The magazine critiques the work of various authors in a very in-depth manner, complete with detailed notes and useful references. It contains certainly not light-hearted writing; on the contrary, intense – almost equivalent to writing a research paper or academic essay. Wasafiri can safely serve as constructive material for any literature enthusiast or even as a ready reckoner for the budding writer. A collection that can be savoured by every book lover, Wasafiri is vital for all literature students, teachers, writers, critics, authors and poets and simply anyone who enjoys fiction.
Below is an extract from the magazine, penned by Florian Stadtler:
"Bombay/Mumbai has been a focal point of Indian writing in English over many years. Salman Rushdie has been described by Jerry Pinto and Naresh Fernandes as ’the storyteller of Bombay’, writing about the city’s ’golden age’ during the 1950s and its subsequent decline in Midnight’s Children, The Moor’s Last Sigh and The Ground Beneath Her Feet (Bombay, meri jaan, 2003). Rohinton Mistry has written about Bombay’s Parsee community and Anita Desai’s Baumgartner’s Bombay, too, uses the city as its backdrop. 2004 saw the publication of Suketu Mehta’s non-fiction book Maximum City: Bombay Lost and Found, an account of Mehta’s return to the city of his birth engaging with its various realities, such as the underworld of rival Hindu and Muslim gangs, the city’s creaking political system, the difficulty of policing its labyrinthine streets and the glamour world of the Bombay film industry. These elements feature prominently in the fictional world of Vikram Chandra who interweaves them into an amazingly intricate tapestry from which an image of a metropolis emerges that is on the one hand brittle, full of anxiety for the future, and on the other full of longing for the ideals and glamour of the past – an infectious love-letter to this city. Sartaj Singh, Chandra’s policeman hero, recognises the yearning for this city, remembering his partner’s words: ’Once the air of this place touches you’, […] ’You are useless for anywhere else’. Indeed, the title of Chandra’s earlier short story collection Love and Longing in Bombay echoes throughout Sacred Games which further develops Chandra’s engagement with the city by narrating a plot full of intrigue, melodrama, sex and violence that can rival any late Victorian novel or a Bollywood film.

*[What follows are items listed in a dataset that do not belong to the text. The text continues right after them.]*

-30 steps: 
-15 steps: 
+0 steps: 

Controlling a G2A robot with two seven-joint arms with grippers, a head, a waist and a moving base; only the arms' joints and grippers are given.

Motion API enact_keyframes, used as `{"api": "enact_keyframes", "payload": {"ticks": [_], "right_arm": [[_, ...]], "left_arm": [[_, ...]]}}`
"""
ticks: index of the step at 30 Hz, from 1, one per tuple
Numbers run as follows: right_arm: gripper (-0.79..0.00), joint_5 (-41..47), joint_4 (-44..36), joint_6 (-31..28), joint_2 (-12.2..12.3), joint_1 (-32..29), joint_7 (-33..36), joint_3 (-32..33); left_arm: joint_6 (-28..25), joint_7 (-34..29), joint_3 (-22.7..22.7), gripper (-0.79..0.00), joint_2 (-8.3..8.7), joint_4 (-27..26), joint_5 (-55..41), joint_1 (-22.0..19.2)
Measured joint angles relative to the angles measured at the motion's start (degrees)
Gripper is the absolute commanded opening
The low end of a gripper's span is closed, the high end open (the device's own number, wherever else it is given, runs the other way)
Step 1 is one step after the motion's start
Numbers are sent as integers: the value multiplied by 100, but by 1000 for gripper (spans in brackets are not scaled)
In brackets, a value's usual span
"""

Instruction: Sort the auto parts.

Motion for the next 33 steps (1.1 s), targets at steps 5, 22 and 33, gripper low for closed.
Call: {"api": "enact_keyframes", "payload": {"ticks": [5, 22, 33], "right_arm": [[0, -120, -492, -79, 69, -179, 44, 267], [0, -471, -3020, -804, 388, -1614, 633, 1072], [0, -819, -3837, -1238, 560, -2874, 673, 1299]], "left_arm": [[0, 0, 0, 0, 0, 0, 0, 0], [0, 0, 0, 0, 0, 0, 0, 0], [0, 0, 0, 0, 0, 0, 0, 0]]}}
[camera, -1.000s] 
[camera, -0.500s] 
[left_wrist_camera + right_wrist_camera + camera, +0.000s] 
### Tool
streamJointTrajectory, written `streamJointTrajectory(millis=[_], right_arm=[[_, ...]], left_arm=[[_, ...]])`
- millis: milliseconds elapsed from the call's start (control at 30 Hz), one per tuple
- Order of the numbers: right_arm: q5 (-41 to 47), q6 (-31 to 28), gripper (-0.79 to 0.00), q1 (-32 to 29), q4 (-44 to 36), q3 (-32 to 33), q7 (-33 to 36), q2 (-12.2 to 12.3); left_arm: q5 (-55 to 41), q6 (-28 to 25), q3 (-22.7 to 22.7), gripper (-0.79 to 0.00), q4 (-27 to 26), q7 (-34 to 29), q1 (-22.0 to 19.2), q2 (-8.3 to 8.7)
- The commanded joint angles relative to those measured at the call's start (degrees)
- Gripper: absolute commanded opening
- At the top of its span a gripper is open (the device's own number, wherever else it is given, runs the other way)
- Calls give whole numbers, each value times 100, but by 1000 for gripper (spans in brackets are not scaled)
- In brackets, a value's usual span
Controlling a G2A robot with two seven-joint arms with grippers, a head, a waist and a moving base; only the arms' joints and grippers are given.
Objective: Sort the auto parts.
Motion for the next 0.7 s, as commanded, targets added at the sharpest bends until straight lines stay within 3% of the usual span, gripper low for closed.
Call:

The main focal point is the individual’s negotiation of his role, space and place in this often hostile urban environment, which Chandra explores on all levels of society, form slum dweller to the Bombay movie starlet, the rich businessman to the airline stewardess, the corrupt politician to the high court judge, the gang lord to the spiritual guru, the hairdresser to the policeman. In this respect, Sacred Games seems to echo Allelulia Cone’s father’s grand pronouncement in The Satanic Verses that the modern city is ’the locus classicus of incompatible realities’."